§ **EXERCISE GOAL**
Would you print the listing that follows exactly, but without its pictures?
*** RAW DATA ***
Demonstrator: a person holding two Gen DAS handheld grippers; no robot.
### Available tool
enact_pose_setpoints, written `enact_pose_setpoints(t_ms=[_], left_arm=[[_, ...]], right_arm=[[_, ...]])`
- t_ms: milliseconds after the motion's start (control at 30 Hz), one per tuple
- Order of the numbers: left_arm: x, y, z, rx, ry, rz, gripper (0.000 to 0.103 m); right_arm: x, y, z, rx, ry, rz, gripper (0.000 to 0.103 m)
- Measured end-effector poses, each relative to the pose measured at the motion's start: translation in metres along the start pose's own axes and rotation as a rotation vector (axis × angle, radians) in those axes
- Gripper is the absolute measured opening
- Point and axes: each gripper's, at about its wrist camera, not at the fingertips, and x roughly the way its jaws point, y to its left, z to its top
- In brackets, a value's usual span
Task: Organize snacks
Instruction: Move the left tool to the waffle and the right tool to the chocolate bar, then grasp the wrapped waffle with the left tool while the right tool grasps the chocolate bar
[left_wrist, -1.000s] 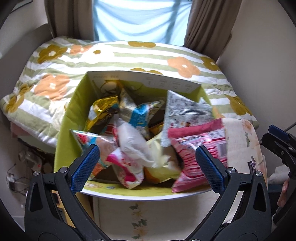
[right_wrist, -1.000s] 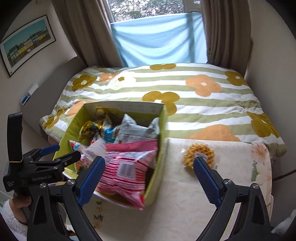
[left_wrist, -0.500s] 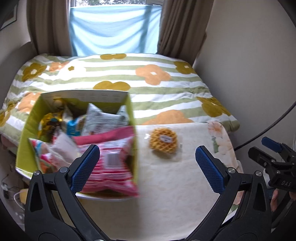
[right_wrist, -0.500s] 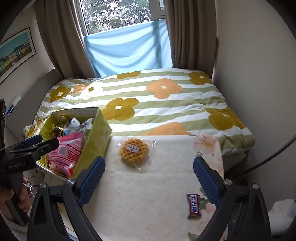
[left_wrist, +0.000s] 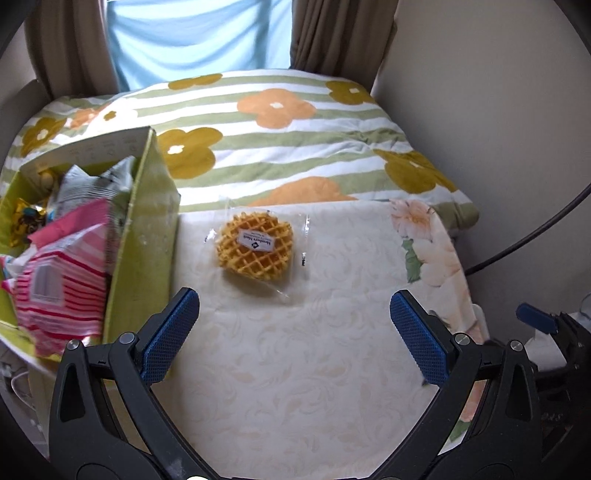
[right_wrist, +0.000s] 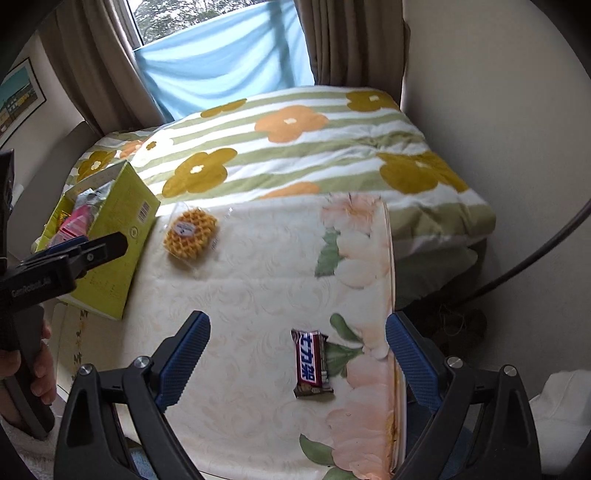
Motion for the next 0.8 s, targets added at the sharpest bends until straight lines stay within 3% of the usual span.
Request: enact_pose_setpoints(t_ms=[233, 500, 600, 700, 800], left_arm=[[0.068, -0.007, 0.003, 0.108, 0.019, 0.07, 0.103], [0.131, 0.01, 0.02, 0.14, 0.078, 0.15, 0.103], [0.149, 0.02, 0.026, 0.13, 0.112, 0.159, 0.103], [0.158, 0.029, 0.032, 0.113, 0.126, 0.142, 0.103], [0.163, 0.024, 0.038, 0.154, 0.122, 0.143, 0.103]], right_arm=[[0.036, -0.009, -0.024, 0.033, 0.035, -0.027, 0.095], [0.074, -0.005, -0.044, 0.052, 0.118, -0.006, 0.095], [0.082, -0.001, -0.045, 0.048, 0.135, -0.011, 0.094], [0.088, 0.002, -0.047, 0.039, 0.145, -0.006, 0.086], [0.091, 0.004, -0.049, 0.032, 0.149, -0.013, 0.086]])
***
§ **RESPONSE FOR THIS EXERCISE**
Demonstrator: a person holding two Gen DAS handheld grippers; no robot.
### Available tool
enact_pose_setpoints, written `enact_pose_setpoints(t_ms=[_], left_arm=[[_, ...]], right_arm=[[_, ...]])`
- t_ms: milliseconds after the motion's start (control at 30 Hz), one per tuple
- Order of the numbers: left_arm: x, y, z, rx, ry, rz, gripper (0.000 to 0.103 m); right_arm: x, y, z, rx, ry, rz, gripper (0.000 to 0.103 m)
- Measured end-effector poses, each relative to the pose measured at the motion's start: translation in metres along the start pose's own axes and rotation as a rotation vector (axis × angle, radians) in those axes
- Gripper is the absolute measured opening
- Point and axes: each gripper's, at about its wrist camera, not at the fingertips, and x roughly the way its jaws point, y to its left, z to its top
- In brackets, a value's usual span
Task: Organize snacks
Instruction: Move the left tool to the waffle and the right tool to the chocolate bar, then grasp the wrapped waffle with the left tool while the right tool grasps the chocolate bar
[left_wrist, -1.000s] 
[right_wrist, -1.000s] 
[left_wrist, -0.500s] 
[right_wrist, -0.500s] 
[left_wrist, +0.000s] 
[right_wrist, +0.000s] 
Motion for the next 0.8 s, targets added at the sharpest bends until straight lines stay within 3% of the usual span.
Request: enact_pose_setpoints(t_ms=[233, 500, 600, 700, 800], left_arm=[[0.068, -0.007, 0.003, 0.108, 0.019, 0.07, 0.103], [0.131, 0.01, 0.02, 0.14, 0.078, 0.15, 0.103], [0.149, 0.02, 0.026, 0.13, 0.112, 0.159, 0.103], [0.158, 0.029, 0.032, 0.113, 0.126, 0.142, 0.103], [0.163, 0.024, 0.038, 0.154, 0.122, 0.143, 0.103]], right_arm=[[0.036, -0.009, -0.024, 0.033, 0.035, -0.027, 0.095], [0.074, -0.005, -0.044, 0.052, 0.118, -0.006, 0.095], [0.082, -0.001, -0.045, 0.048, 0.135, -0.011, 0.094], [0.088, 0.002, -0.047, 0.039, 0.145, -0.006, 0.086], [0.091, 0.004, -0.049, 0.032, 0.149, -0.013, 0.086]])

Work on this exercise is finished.